TASK DETAILS: Look at each line below and count those with the word "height"; the answer is that number only.
____
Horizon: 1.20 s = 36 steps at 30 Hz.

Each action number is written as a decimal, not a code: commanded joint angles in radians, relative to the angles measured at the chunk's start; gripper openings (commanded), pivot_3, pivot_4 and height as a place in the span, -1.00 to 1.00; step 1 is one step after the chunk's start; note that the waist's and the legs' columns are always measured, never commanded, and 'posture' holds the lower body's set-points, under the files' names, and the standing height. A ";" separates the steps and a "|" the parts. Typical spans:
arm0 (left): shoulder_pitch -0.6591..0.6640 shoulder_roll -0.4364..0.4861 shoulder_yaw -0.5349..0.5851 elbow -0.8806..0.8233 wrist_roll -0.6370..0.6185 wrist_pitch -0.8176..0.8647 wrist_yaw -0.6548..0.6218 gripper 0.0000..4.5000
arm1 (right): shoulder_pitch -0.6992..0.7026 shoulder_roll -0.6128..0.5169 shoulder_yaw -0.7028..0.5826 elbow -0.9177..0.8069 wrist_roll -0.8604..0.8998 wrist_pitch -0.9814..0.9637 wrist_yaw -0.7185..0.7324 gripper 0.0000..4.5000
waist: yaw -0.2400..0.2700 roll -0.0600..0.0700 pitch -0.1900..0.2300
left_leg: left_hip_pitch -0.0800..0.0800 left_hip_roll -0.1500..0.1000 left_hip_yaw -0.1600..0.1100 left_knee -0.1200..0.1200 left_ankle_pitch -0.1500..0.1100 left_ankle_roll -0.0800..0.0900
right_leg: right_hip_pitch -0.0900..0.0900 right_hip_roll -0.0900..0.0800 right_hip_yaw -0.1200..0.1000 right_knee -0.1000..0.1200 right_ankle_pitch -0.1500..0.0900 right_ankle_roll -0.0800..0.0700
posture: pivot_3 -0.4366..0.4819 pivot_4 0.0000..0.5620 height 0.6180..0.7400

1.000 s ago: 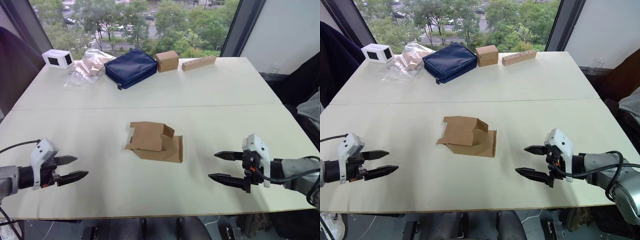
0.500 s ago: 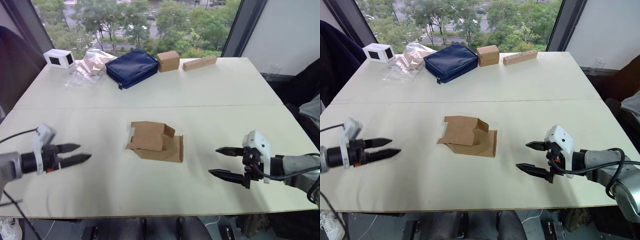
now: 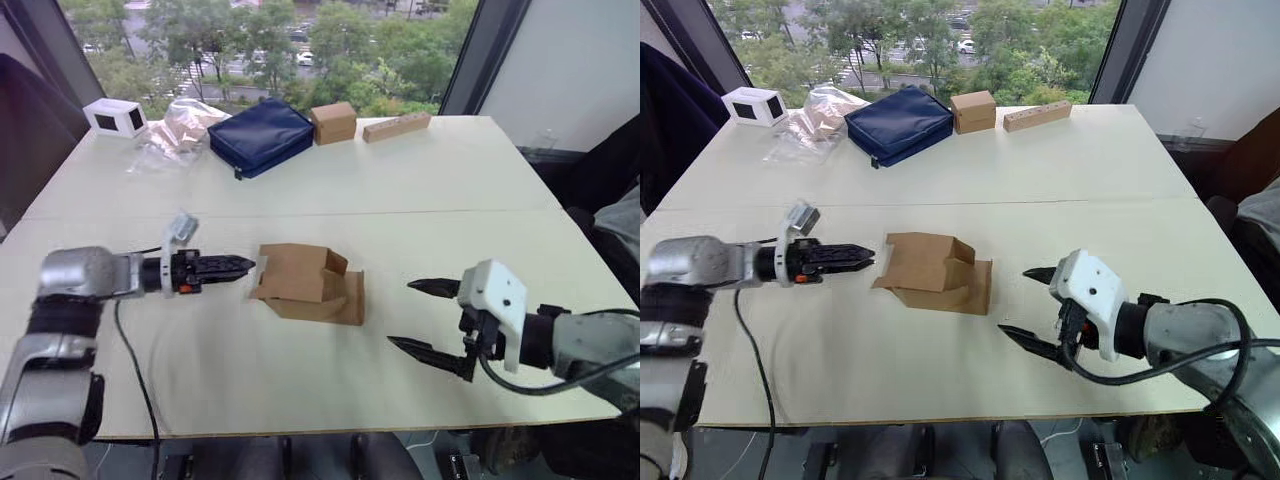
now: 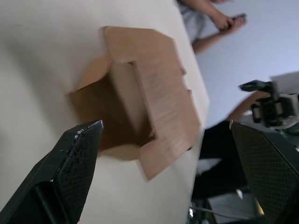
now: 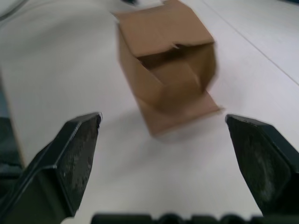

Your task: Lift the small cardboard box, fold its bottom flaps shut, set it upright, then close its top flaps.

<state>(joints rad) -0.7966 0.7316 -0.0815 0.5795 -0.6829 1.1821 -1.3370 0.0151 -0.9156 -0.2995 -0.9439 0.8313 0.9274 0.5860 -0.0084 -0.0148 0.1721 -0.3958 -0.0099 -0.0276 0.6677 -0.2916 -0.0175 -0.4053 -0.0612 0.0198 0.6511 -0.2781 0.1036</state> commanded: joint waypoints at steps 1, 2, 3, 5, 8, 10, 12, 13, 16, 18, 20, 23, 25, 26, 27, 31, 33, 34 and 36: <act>-0.073 -0.034 -0.056 0.110 0.068 -0.056 -0.077 1.00 | 0.029 0.027 -0.035 -0.081 0.065 0.026 -0.088 0.97 | 0.001 0.000 0.000 | 0.000 0.000 0.000 0.000 0.000 0.000 | 0.000 0.000 0.000 0.000 0.000 0.000 | -0.05 -0.47 1.00; -0.086 -0.043 -0.071 0.133 0.084 -0.071 -0.100 1.00 | 0.030 0.032 -0.035 -0.090 0.079 0.030 -0.107 0.97 | -0.002 0.000 0.000 | 0.000 0.000 0.000 0.000 0.000 0.000 | 0.000 0.000 0.000 0.000 0.000 0.000 | -0.05 -0.47 1.00; -0.102 -0.054 -0.085 0.161 0.104 -0.085 -0.119 1.00 | 0.031 0.032 -0.034 -0.098 0.096 0.032 -0.127 0.97 | -0.005 0.000 0.000 | 0.000 0.000 0.000 0.000 0.000 0.000 | 0.000 0.000 0.000 0.000 0.000 0.000 | -0.05 -0.47 1.00; -0.131 -0.075 -0.104 0.217 0.138 -0.109 -0.150 1.00 | 0.033 0.026 -0.032 -0.103 0.120 0.032 -0.156 0.97 | -0.006 0.000 0.000 | 0.000 0.000 0.001 0.000 0.000 0.000 | 0.000 0.000 0.001 0.000 0.000 0.000 | -0.05 -0.47 1.00; -0.158 -0.097 -0.121 0.280 0.184 -0.152 -0.191 1.00 | 0.036 0.014 -0.032 -0.103 0.137 0.030 -0.187 0.97 | -0.004 0.000 0.000 | 0.000 0.001 0.000 0.000 0.000 0.000 | -0.001 0.001 0.001 0.000 0.000 0.000 | -0.05 -0.47 1.00; -0.177 -0.112 -0.123 0.315 0.204 -0.161 -0.217 1.00 | 0.040 0.008 -0.035 -0.103 0.148 0.027 -0.205 0.97 | -0.003 0.000 0.000 | 0.000 0.001 0.000 0.000 0.000 0.000 | -0.001 0.001 0.001 0.000 0.000 0.000 | -0.05 -0.47 1.00; -0.194 -0.129 -0.120 0.339 0.221 -0.171 -0.235 1.00 | 0.044 0.002 -0.037 -0.103 0.156 0.022 -0.218 0.97 | -0.002 0.000 0.000 | 0.000 0.000 0.000 0.000 0.000 0.000 | -0.001 0.001 0.001 0.000 0.000 0.000 | -0.05 -0.47 1.00; -0.200 -0.137 -0.119 0.350 0.230 -0.176 -0.242 1.00 | 0.046 0.000 -0.036 -0.103 0.159 0.021 -0.222 0.97 | -0.001 0.000 0.000 | 0.000 0.000 0.000 0.000 0.000 0.000 | -0.001 0.001 0.001 0.000 0.000 0.000 | -0.05 -0.47 1.00; -0.215 -0.160 -0.117 0.379 0.258 -0.198 -0.260 1.00 | 0.056 -0.008 -0.035 -0.103 0.161 0.015 -0.234 0.97 | 0.000 -0.001 0.000 | -0.001 0.000 0.000 0.001 0.000 0.000 | -0.001 0.001 0.001 0.000 0.000 0.000 | -0.05 -0.47 1.00; -0.226 -0.173 -0.111 0.406 0.275 -0.217 -0.264 1.00 | 0.064 -0.012 -0.032 -0.103 0.163 0.008 -0.243 0.97 | -0.001 -0.001 0.000 | -0.001 0.000 0.000 0.001 0.000 0.000 | -0.001 0.001 0.001 0.000 0.000 0.000 | -0.05 -0.47 1.00; -0.236 -0.182 -0.107 0.428 0.291 -0.229 -0.272 1.00 | 0.069 -0.016 -0.029 -0.103 0.166 0.003 -0.253 0.97 | -0.002 -0.001 0.000 | -0.001 0.000 0.000 0.001 0.000 0.000 | -0.001 0.001 0.001 0.000 0.000 0.000 | -0.05 -0.47 1.00; -0.245 -0.196 -0.112 0.436 0.288 -0.233 -0.277 1.00 | 0.065 -0.020 -0.026 -0.103 0.173 0.001 -0.267 0.97 | -0.003 -0.001 0.000 | -0.001 0.000 0.000 0.001 0.000 0.000 | -0.001 0.001 0.001 0.000 0.000 0.000 | -0.05 -0.47 1.00; -0.248 -0.205 -0.115 0.437 0.287 -0.236 -0.277 1.00 | 0.048 -0.021 -0.021 -0.103 0.185 0.006 -0.283 0.97 | -0.002 -0.001 0.000 | -0.001 0.000 0.000 0.001 0.000 0.001 | -0.001 0.001 0.001 0.000 0.000 0.000 | -0.05 -0.47 1.00; -0.248 -0.208 -0.116 0.438 0.288 -0.239 -0.277 1.00 | 0.042 -0.022 -0.019 -0.103 0.191 0.008 -0.290 0.97 | -0.002 -0.001 0.000 | -0.001 0.000 0.000 0.001 0.000 0.001 | -0.001 0.001 0.001 0.000 0.000 0.000 | -0.05 -0.47 1.00; -0.249 -0.212 -0.115 0.441 0.288 -0.241 -0.277 0.82 | 0.032 -0.023 -0.018 -0.103 0.201 0.011 -0.300 1.00 | -0.002 -0.001 0.000 | -0.001 0.000 0.000 0.000 0.000 0.000 | -0.001 0.001 0.000 0.000 0.000 0.000 | -0.05 -0.47 1.00; -0.251 -0.222 -0.116 0.439 0.279 -0.241 -0.277 0.34 | 0.006 -0.034 -0.013 -0.101 0.233 0.020 -0.330 1.00 | -0.002 -0.001 0.000 | -0.001 0.000 0.000 0.001 0.000 0.000 | -0.001 0.001 0.001 0.000 0.000 0.000 | -0.05 -0.47 1.00; -0.251 -0.229 -0.116 0.442 0.282 -0.245 -0.277 -0.08 | -0.004 -0.042 -0.008 -0.098 0.248 0.022 -0.345 1.00 | -0.002 -0.001 0.000 | -0.001 0.000 0.000 0.001 0.000 0.001 | -0.001 0.001 0.001 0.000 0.000 0.000 | -0.05 -0.47 1.00; -0.248 -0.231 -0.116 0.441 0.283 -0.246 -0.277 -0.27 | -0.007 -0.044 -0.004 -0.098 0.253 0.022 -0.352 1.00 | -0.002 -0.001 0.000 | -0.001 0.000 0.000 0.001 0.000 0.001 | -0.001 0.001 0.001 0.000 0.000 0.000 | -0.05 -0.47 1.00; -0.244 -0.233 -0.118 0.438 0.282 -0.247 -0.277 -0.59 | -0.011 -0.050 0.001 -0.096 0.261 0.021 -0.363 1.00 | -0.002 -0.001 0.000 | -0.001 0.000 0.000 0.001 0.000 0.001 | -0.001 0.001 0.001 0.000 0.000 0.000 | -0.05 -0.47 1.00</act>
<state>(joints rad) -1.0237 0.4980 -0.2110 1.0237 -0.3942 0.9451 -1.6005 0.0175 -0.9574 -0.2986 -1.0173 1.0750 0.9543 0.2356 -0.0105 -0.0155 0.1723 -0.3969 -0.0094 -0.0280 0.6684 -0.2918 -0.0169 -0.4060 -0.0605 0.0204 0.6511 -0.2781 0.1036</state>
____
ANSWER SECTION: 2